**Task to complete**
Exactly as they appear below, repeat the lines from the one with "<point>211,104</point>" through the one with "<point>101,88</point>", and no others.
(Data records Opens)
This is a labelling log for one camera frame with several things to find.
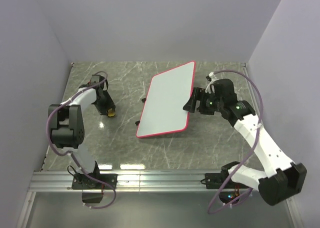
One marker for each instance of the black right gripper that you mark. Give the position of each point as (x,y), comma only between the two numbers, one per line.
(198,94)

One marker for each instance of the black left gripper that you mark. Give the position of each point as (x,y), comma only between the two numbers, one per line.
(110,104)

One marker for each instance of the yellow eraser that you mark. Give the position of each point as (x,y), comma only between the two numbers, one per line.
(111,113)

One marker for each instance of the red-framed whiteboard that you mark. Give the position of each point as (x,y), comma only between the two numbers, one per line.
(168,92)

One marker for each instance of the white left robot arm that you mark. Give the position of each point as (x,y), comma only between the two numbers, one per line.
(65,128)

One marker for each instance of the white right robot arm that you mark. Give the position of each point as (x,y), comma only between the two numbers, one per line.
(280,178)

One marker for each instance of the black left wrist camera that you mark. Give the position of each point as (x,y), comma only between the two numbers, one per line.
(98,79)

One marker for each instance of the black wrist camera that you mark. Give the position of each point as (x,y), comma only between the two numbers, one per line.
(98,79)
(224,89)

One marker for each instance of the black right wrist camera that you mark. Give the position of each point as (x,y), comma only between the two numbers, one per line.
(224,89)

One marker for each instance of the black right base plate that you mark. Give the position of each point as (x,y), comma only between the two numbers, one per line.
(215,180)

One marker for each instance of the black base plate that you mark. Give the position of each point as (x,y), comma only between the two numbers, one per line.
(82,182)
(215,180)

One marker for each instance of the aluminium mounting rail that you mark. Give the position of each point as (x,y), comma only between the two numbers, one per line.
(127,180)

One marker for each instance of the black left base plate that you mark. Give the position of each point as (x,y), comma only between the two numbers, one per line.
(82,182)

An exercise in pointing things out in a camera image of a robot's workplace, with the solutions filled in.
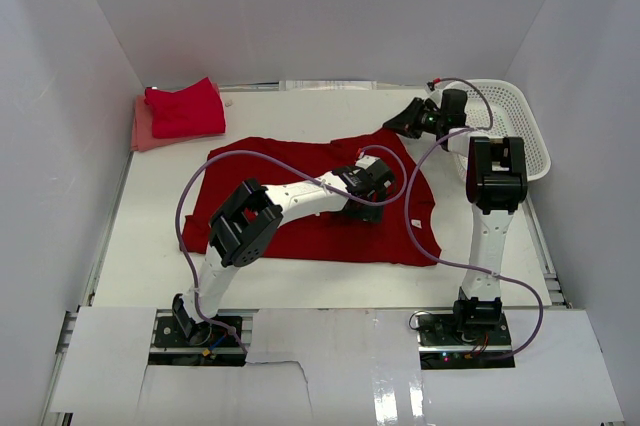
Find white perforated plastic basket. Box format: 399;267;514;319
445;79;551;183

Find dark red t-shirt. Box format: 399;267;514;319
180;129;441;267

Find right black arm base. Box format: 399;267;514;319
408;311;515;371

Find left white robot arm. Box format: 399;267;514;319
171;154;399;346

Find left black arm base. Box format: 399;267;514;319
148;315;246;367

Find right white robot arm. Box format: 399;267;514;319
383;89;528;341

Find papers at table back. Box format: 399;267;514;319
279;80;377;91

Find folded bright red t-shirt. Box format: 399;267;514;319
144;77;226;140

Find folded pink t-shirt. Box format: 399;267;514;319
131;96;165;152

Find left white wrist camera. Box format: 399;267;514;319
355;150;379;170

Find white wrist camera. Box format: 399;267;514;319
355;150;379;170
426;78;443;109

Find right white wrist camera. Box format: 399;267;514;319
426;78;443;109

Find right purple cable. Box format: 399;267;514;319
403;77;545;361

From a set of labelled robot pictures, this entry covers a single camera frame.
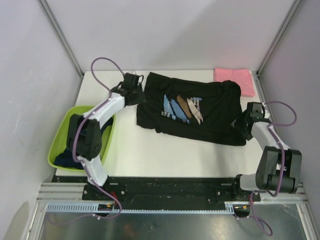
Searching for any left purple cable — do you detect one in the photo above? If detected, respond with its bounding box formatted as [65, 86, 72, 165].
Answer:
[47, 56, 126, 226]

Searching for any grey slotted cable duct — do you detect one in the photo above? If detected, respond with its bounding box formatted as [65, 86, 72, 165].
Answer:
[46, 202, 235, 214]

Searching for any green plastic bin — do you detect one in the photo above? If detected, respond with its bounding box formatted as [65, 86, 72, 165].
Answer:
[47, 105, 116, 173]

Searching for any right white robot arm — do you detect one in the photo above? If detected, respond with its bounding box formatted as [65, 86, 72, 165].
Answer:
[230, 102, 302, 201]

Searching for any black printed t shirt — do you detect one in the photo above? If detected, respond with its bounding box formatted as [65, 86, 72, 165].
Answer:
[136, 72, 246, 146]

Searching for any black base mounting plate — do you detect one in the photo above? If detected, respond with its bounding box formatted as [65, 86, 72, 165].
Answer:
[82, 176, 261, 210]

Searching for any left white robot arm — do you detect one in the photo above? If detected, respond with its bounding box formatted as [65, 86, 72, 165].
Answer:
[66, 72, 146, 200]

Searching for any folded pink t shirt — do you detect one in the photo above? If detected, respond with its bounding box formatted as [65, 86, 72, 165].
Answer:
[213, 68, 256, 97]

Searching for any navy blue t shirt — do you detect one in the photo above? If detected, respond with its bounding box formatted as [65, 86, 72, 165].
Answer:
[53, 118, 114, 170]

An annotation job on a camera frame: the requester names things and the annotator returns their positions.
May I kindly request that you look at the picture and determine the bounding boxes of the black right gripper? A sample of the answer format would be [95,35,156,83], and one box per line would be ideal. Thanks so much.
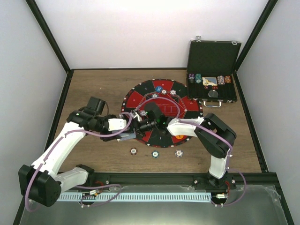
[123,118,158,139]

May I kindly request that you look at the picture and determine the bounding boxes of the playing card deck with box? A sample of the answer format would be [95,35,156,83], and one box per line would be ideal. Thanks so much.
[117,133,136,142]

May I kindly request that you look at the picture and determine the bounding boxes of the red brown chip stack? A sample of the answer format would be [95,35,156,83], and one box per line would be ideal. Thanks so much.
[130,148,137,155]

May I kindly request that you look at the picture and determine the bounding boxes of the teal chip stack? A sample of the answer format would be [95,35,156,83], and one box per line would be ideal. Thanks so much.
[195,74,202,83]
[151,151,159,158]

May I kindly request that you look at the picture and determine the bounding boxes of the blue white chip stack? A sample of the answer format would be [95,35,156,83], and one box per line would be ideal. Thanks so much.
[175,150,183,158]

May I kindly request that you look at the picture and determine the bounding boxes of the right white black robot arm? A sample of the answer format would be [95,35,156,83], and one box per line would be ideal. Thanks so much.
[134,102,237,189]

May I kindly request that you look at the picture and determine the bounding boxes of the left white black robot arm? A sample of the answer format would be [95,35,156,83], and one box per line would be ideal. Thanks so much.
[18,97,134,212]

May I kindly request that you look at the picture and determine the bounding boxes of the round red black poker mat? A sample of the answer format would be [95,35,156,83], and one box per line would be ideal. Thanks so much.
[121,79,203,148]

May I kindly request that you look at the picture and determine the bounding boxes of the blue small blind button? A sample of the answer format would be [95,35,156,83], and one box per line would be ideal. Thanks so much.
[155,86,163,92]

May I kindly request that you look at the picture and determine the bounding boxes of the orange big blind button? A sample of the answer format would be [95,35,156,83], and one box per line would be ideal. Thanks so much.
[175,135,185,140]

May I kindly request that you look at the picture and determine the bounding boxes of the purple chip stack in case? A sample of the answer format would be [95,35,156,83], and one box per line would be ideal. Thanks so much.
[188,74,195,83]

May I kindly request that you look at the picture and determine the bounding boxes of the teal chip stack in case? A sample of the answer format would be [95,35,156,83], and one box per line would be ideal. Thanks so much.
[195,74,202,83]

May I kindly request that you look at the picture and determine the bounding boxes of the card deck in case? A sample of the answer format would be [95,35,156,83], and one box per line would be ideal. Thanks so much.
[202,77,218,86]

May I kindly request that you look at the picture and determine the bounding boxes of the red dice in case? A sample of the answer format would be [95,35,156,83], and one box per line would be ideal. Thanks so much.
[204,86,218,90]

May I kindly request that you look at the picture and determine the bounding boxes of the black poker chip case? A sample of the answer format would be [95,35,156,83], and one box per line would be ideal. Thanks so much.
[186,35,241,107]

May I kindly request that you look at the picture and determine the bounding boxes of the white chip stack in case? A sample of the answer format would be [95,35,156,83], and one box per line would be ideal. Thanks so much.
[217,75,225,85]

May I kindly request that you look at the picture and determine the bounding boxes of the orange chip stack in case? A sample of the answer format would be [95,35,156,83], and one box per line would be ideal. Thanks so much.
[224,75,232,83]

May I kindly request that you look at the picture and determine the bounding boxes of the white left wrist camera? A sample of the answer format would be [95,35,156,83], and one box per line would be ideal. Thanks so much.
[108,118,127,131]

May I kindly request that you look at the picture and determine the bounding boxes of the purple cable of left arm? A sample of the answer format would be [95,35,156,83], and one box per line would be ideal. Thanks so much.
[24,112,133,213]

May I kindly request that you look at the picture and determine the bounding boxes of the light blue slotted cable duct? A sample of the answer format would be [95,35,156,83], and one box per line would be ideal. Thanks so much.
[58,192,211,203]

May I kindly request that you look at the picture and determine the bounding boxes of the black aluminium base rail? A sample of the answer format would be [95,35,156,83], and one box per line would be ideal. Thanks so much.
[93,172,279,189]

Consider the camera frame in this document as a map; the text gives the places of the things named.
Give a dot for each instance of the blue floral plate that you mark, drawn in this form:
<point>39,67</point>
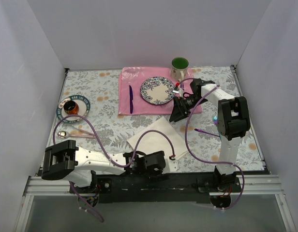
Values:
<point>157,90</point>

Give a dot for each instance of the orange brown small cup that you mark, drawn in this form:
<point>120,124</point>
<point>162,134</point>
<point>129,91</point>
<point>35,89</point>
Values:
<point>70,108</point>

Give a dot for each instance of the purple knife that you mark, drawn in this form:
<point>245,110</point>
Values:
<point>131,97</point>

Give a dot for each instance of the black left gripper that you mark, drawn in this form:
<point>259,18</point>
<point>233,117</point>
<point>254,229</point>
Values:
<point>162,163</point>

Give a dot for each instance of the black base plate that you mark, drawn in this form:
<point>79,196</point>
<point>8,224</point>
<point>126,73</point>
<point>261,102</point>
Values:
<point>130,188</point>

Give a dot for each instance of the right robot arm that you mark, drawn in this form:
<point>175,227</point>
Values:
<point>232,123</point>

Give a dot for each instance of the teal rimmed saucer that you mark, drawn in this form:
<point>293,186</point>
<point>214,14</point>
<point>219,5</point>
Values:
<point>83,103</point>

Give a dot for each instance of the cream mug green inside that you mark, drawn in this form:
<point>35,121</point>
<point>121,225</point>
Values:
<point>179,67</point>

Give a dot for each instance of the iridescent blue fork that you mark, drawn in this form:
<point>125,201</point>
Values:
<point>215,119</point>

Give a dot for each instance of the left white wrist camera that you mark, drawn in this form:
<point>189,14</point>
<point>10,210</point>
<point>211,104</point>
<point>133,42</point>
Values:
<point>171,165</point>

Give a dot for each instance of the white cloth napkin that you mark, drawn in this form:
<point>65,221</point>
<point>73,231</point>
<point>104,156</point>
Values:
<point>153,142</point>

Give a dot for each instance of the floral patterned tablecloth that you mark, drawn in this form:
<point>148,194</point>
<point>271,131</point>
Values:
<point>101,88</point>

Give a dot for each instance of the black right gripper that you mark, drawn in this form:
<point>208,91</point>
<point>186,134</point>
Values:
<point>182,107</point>

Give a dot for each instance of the purple spoon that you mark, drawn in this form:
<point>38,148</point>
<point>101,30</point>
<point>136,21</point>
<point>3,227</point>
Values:
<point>205,132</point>

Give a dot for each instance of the pink satin placemat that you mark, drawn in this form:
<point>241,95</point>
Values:
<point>135,76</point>

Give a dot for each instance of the rose gold spoon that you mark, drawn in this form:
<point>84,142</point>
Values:
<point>64,134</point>

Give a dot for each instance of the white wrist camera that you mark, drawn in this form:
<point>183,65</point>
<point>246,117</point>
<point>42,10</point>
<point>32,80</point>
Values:
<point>171,165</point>
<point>178,90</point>

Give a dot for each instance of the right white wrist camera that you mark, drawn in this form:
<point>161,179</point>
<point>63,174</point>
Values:
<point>178,90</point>

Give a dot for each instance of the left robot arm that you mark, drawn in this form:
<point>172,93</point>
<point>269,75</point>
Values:
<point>70,162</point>

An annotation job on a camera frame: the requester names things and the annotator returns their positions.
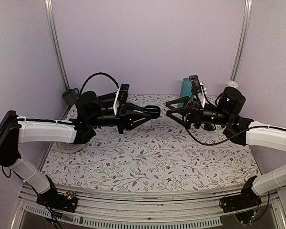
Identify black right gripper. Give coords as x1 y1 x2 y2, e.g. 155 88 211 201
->
166 95 232 129

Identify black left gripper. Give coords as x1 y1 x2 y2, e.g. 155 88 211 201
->
88 102 152 134

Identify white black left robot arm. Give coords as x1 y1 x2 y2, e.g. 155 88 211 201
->
0 89 161 207

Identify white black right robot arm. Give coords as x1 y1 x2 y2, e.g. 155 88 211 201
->
165 86 286 208

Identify small black closed earbud case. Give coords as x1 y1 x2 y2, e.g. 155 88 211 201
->
204 124 216 131

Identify teal tall vase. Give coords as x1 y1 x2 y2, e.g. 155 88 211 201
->
179 77 192 98

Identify black cylinder speaker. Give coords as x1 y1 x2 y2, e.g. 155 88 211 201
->
98 92 116 106

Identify white ribbed vase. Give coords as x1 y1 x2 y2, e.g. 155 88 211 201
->
227 80 239 88

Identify grey cup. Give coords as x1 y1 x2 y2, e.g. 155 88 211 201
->
62 88 79 105

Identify white spiral plate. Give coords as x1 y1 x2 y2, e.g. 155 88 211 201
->
54 142 85 154

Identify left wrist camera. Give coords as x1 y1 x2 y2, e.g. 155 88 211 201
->
113 83 130 115

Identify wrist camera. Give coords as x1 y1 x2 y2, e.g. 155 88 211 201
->
189 75 206 108
113 83 130 115

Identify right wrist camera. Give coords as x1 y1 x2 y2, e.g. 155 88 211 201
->
189 75 206 108

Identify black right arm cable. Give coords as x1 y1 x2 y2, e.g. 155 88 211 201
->
184 90 260 146

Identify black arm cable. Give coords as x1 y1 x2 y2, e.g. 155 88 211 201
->
184 90 260 146
80 72 120 94

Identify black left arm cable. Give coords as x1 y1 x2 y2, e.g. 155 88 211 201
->
80 72 120 94

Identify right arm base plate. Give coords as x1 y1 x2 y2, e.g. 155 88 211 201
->
219 194 262 213

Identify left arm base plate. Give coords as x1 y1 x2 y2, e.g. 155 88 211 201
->
36 190 79 213

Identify right aluminium frame post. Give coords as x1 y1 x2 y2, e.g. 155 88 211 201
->
230 0 253 82

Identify aluminium frame post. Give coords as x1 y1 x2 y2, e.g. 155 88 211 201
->
44 0 71 90
230 0 253 82

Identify aluminium front rail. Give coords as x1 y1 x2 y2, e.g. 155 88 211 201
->
13 183 286 229

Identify left aluminium frame post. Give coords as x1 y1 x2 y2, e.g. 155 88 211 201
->
44 0 71 90

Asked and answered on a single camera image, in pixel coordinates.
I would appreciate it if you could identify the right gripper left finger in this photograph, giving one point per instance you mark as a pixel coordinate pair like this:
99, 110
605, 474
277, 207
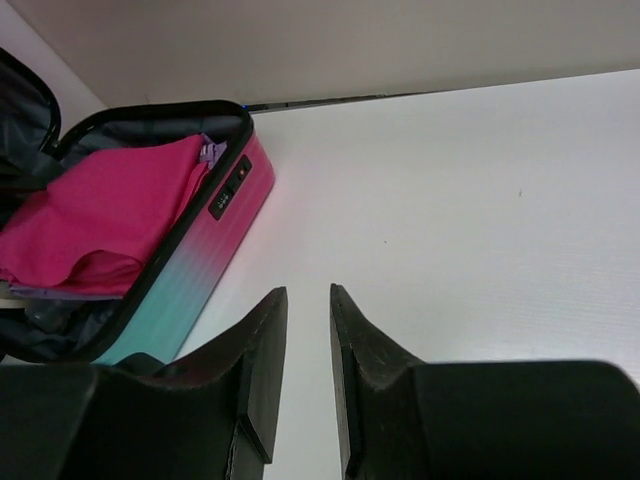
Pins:
234, 383

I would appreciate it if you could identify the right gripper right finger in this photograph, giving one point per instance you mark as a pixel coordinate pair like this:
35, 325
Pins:
379, 426

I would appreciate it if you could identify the pink and teal suitcase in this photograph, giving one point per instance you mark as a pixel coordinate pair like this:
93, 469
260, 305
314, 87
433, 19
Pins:
115, 233

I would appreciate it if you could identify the purple shirt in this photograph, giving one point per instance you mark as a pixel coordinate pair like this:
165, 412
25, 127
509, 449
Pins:
212, 152

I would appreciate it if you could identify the pink cloth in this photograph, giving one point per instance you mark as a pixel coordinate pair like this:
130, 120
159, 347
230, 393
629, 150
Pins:
100, 220

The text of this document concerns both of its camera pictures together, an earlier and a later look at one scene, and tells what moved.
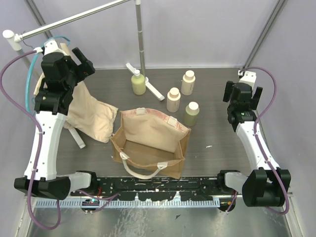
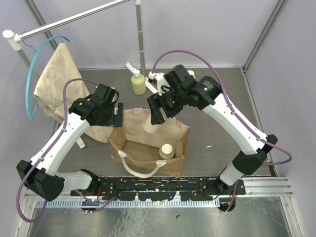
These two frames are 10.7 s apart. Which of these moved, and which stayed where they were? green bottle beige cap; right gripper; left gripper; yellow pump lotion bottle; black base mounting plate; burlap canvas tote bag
Moved: green bottle beige cap; left gripper; right gripper
Stayed: yellow pump lotion bottle; black base mounting plate; burlap canvas tote bag
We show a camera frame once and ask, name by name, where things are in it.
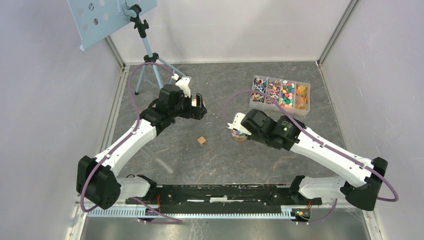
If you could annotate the gold jar lid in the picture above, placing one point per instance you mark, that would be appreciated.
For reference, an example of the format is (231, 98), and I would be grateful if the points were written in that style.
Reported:
(197, 105)

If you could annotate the clear glass jar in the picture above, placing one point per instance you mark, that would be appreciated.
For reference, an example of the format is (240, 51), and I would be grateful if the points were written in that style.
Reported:
(238, 136)

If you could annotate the wooden letter cube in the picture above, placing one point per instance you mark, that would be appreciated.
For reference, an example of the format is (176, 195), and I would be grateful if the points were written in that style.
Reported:
(201, 141)

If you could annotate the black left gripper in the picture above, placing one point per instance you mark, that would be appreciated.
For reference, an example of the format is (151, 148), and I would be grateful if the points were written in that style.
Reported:
(197, 113)

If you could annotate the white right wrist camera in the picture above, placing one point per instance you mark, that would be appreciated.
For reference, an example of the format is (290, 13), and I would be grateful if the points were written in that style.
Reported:
(236, 125)

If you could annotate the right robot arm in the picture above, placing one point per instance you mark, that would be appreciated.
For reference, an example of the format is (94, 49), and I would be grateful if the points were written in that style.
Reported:
(358, 179)

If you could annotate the clear compartment candy box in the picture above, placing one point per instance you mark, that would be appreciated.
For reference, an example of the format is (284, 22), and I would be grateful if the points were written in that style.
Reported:
(293, 96)

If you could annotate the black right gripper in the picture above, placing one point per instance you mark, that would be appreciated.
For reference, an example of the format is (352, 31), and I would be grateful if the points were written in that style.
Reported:
(252, 137)

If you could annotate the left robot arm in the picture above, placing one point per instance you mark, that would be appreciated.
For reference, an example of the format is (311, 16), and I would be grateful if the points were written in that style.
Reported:
(97, 177)

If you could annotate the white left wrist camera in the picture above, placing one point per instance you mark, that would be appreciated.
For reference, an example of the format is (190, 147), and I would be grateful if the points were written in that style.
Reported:
(184, 83)

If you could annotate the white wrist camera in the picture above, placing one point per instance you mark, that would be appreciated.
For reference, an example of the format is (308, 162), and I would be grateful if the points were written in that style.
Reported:
(236, 125)
(184, 83)
(Data records Closes)
**The answer**
<point>211,104</point>
<point>133,42</point>
Values:
<point>171,165</point>

Give a dot for each instance of the white cloth napkin that you mark, drawn in this form:
<point>65,221</point>
<point>73,231</point>
<point>104,156</point>
Values:
<point>153,142</point>

Give a dot for each instance of the floral patterned tablecloth that you mark, drawn in this form:
<point>148,194</point>
<point>271,131</point>
Values:
<point>101,88</point>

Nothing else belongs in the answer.